Items listed in a dataset

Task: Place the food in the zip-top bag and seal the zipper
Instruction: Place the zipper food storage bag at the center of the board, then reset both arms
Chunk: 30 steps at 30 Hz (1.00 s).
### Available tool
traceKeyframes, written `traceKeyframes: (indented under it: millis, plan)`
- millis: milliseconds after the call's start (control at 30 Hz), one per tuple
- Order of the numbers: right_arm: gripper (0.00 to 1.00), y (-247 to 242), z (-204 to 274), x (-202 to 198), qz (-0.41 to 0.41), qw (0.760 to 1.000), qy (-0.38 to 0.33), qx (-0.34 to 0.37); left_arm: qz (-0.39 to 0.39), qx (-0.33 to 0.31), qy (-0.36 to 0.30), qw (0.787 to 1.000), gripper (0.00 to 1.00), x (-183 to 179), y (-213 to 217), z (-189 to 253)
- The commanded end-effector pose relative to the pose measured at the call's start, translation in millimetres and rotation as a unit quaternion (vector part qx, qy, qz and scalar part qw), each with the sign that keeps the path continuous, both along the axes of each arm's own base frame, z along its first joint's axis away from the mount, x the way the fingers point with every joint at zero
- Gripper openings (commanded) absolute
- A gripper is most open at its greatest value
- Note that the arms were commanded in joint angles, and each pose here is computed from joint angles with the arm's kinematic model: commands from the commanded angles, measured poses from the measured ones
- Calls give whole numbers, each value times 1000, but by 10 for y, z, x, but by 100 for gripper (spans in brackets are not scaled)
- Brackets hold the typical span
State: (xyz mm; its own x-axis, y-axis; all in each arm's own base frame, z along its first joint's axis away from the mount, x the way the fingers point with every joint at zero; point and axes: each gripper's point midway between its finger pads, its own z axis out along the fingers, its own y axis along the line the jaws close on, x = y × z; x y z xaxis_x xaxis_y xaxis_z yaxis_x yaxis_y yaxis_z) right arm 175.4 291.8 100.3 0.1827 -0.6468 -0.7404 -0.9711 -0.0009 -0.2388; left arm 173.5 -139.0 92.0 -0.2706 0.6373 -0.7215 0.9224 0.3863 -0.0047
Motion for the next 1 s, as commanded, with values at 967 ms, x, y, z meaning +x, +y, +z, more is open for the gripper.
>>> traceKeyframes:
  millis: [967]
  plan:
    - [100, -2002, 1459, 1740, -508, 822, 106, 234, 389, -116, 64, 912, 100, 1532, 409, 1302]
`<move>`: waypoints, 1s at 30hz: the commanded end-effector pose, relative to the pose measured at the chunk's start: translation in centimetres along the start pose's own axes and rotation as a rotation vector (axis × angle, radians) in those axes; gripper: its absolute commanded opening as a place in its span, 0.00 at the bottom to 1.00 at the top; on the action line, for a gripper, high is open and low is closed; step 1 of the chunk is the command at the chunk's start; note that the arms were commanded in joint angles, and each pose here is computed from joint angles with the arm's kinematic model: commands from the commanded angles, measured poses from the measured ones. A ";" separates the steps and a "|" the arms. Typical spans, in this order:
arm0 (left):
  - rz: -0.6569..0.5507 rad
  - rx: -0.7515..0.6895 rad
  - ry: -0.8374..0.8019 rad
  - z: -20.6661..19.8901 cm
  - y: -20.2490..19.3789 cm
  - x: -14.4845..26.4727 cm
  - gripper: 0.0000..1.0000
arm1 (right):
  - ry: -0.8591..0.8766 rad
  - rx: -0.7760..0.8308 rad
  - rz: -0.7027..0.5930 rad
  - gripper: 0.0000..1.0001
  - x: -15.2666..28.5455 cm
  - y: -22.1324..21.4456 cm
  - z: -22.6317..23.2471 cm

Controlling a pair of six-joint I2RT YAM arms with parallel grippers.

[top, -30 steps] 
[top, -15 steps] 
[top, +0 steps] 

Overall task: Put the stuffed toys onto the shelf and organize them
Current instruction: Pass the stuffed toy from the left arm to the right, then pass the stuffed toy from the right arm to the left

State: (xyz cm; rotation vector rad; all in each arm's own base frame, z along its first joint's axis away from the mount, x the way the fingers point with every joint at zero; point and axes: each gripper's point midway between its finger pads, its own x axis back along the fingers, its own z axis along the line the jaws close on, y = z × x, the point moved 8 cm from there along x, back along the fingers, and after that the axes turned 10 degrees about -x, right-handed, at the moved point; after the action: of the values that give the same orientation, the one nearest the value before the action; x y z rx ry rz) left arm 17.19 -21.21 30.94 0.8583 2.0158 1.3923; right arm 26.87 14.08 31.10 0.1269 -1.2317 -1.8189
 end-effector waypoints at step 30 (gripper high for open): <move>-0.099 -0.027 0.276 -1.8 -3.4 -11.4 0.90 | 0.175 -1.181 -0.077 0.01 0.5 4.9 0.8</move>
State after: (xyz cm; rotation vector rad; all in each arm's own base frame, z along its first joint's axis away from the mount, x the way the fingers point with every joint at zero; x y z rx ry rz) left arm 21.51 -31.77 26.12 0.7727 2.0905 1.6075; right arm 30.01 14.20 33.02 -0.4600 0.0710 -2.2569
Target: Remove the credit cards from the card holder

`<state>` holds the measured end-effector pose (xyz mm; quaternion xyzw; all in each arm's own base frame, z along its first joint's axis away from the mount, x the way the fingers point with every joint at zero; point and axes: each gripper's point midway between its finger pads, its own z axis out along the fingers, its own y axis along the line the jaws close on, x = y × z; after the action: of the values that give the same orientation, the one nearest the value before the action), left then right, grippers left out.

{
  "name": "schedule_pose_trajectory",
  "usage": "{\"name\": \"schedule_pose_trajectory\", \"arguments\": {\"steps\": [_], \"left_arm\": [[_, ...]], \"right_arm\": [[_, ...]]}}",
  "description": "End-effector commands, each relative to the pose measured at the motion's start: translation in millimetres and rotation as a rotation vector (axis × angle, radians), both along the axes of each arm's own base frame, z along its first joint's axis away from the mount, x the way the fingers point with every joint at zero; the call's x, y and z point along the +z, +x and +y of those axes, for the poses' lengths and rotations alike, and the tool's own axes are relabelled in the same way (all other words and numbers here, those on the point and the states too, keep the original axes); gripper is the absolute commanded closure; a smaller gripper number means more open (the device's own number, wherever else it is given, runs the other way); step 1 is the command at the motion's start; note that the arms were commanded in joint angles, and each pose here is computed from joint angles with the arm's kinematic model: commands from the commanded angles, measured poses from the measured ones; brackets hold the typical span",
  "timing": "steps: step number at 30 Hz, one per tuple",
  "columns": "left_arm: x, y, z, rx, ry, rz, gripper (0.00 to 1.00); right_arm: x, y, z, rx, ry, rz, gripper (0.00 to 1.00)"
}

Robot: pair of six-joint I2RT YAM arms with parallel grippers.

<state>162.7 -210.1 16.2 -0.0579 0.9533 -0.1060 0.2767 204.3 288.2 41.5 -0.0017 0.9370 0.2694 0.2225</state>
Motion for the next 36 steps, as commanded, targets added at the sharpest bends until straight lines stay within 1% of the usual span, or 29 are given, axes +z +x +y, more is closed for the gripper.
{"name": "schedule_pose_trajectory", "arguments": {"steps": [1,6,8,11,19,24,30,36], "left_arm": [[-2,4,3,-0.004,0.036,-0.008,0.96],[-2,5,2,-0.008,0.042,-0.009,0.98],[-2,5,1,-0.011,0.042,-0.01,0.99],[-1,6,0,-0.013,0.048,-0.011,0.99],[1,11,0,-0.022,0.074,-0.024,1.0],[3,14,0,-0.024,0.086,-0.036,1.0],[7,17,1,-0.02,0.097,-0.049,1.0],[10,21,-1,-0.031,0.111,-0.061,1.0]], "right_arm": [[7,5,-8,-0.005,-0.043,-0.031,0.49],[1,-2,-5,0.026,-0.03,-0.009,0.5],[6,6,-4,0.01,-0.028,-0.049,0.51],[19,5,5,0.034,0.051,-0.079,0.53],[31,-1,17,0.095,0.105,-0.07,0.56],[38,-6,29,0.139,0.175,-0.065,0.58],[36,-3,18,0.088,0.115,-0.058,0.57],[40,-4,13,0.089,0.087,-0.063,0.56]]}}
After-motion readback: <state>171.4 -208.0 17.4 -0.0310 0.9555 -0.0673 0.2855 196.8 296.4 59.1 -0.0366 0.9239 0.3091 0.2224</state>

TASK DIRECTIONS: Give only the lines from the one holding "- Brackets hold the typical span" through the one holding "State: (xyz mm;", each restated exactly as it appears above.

SOLUTION TO THIS EXERCISE:
- Brackets hold the typical span
State: (xyz mm; its own x-axis, y-axis; all in each arm's own base frame, z along its first joint's axis away from the mount, x the way the fingers point with every joint at zero; point and axes: each gripper's point midway between its finger pads, its own z axis out along the fingers, its own y axis along the line the jaws close on, x = y × z; x y z xaxis_x xaxis_y xaxis_z yaxis_x yaxis_y yaxis_z) right arm 175.4 291.8 100.3 0.1827 -0.6468 -0.7404 -0.9711 -0.0009 -0.2388; left arm 173.5 -139.0 92.0 -0.2706 0.6373 -0.7215 0.9224 0.3863 -0.0047

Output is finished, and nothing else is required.